Yole Group devotes itself to understanding developments in photonics and lighting technologies and applications. We monitor existing applications and forecast the introduction of new devices and functions across all markets – from consumer to medical, automotive to defense – and analyze the technical choices made by the leading players up and down the supply chain. Charting technology emergence and diffusion analysis against market development (CAPEX, R&D spending) allows us to provide a unique understanding of lighting and photonics market trends.
The photonics and lighting devices market is vast and complex. It is nonetheless defined by its growth through the replacement of existing functions, the latest innovations and the emergence of new applications.
At Yole Group, we combine a number of sectors where lighting and photonic devices are key results in an overall market worth over $100 billion, with more than 10% CAGR over the next 5 years. During this period, we forecast the LED market to reach $50 billion.
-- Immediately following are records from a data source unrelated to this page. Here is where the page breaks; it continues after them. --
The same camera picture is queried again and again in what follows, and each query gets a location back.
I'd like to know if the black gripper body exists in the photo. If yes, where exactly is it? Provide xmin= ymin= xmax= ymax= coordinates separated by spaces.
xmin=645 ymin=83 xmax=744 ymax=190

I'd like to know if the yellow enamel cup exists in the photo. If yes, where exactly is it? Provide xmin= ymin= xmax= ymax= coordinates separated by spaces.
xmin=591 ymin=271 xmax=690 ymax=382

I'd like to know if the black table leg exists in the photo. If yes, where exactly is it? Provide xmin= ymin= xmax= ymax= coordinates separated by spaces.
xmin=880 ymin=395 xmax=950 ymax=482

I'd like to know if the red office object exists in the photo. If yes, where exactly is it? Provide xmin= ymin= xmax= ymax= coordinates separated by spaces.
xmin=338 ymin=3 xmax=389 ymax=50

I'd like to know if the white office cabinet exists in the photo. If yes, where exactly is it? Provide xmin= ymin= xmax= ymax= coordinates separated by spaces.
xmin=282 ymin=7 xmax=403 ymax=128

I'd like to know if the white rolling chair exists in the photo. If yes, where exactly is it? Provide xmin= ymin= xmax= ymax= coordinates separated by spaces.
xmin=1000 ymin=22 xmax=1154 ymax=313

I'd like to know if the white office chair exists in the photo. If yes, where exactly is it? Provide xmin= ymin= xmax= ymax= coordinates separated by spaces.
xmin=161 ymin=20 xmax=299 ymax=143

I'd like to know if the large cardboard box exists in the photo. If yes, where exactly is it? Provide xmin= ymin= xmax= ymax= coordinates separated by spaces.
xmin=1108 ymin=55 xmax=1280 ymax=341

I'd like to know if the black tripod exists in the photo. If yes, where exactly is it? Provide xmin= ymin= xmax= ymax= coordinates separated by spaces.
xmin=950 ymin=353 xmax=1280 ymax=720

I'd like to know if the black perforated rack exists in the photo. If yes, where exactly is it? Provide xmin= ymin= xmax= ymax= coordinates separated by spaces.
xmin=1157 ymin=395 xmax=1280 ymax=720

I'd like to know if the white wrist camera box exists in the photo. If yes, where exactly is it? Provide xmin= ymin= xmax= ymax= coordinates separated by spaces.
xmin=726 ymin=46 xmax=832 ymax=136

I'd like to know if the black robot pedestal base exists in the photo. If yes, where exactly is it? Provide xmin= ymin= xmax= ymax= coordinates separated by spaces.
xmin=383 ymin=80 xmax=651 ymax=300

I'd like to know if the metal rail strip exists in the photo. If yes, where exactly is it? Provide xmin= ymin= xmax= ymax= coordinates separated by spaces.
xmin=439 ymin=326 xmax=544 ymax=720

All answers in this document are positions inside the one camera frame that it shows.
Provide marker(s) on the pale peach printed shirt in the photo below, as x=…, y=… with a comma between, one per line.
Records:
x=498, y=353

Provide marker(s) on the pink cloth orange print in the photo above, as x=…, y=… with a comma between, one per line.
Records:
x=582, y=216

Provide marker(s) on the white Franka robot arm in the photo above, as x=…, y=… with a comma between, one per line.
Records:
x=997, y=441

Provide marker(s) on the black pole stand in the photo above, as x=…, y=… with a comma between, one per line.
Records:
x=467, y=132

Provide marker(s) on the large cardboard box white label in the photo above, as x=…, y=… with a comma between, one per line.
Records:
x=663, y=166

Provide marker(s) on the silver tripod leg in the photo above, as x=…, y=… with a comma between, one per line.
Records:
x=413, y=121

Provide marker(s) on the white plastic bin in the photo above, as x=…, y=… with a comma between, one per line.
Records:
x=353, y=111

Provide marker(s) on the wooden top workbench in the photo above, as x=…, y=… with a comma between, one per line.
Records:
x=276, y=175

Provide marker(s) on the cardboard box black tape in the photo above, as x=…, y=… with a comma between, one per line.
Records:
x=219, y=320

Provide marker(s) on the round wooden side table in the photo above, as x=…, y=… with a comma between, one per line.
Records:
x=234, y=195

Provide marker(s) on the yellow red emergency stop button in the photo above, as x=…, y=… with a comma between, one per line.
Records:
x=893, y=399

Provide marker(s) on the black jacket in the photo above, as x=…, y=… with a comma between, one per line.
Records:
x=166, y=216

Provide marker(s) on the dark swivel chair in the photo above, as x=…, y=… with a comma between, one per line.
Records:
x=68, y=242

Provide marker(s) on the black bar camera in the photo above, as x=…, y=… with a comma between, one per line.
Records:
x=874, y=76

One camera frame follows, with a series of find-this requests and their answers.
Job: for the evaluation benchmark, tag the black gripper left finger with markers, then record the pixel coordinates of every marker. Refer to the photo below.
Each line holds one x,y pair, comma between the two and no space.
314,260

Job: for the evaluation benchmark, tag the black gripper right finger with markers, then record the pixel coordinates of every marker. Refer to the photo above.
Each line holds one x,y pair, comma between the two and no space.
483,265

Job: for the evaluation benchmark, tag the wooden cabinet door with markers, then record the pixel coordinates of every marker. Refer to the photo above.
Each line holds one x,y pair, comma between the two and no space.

In parallel, VCELS, EEL and laser diodes markets will go over $10 billion.
Based on a dedicated supply chain, this industry includes sapphire, GaAs and InP manufacturing as well as all related products such as optical transceivers, LiDAR, 3D sensing or light-based disinfection systems.
Photonics and lighting industries are emerging as key growth drivers for the semiconductor industry and as providers of incredible innovations, in addition to being enablers of new functionalities. They are driven by multiple companies: from LED (Nichia, Sanan, ams OSRAM) to VCEL manufacturers (Lumentum, II-VI, Trumpf, ams) and complex photonics modules (Lumentum, II-VI, Coherent.)
With the increase in film streaming and social networking within a data-oriented economy, datacenter capabilities require constant expansion year after year, combined with a need to lower the power consumption and limit capex and opex costs.
This is where the silicon photonics industry plays a key role. Silicon photonics enable greater data transfer bandwidth while lowering the energy consumption of datacenters by replacing copper connections.
At the same time, silicon photonics are at ground zero for a complete industrial shift. Managing data transfer at the photon level requires the integration of new functions at wafer level, new packaging, new system architectures… To take full advantage of such changes, datacenter users and designers are becoming more and more involved in the supply chain. This spurs the push towards innovative devices, modules and architecture that will enable higher performing, more sustainable datacenters.
The spread of COVID-19 has propelled the use of light-based disinfection systems to clean surfaces and volumes without using chemical products. This has pushed the UVC LED industry into massive technology and manufacturing investment, doubling revenues by x2 in just one year.
This momentum will drive the UV lighting technologies market to a valuation of over $3 billion over the next 5 years. However, there are two main bottlenecks. One is to deliver devices emitting enough light power through UVC LED to enable disinfection. The other is to build production at sufficient scale so that it can support the growth of such applications at an affordable cost.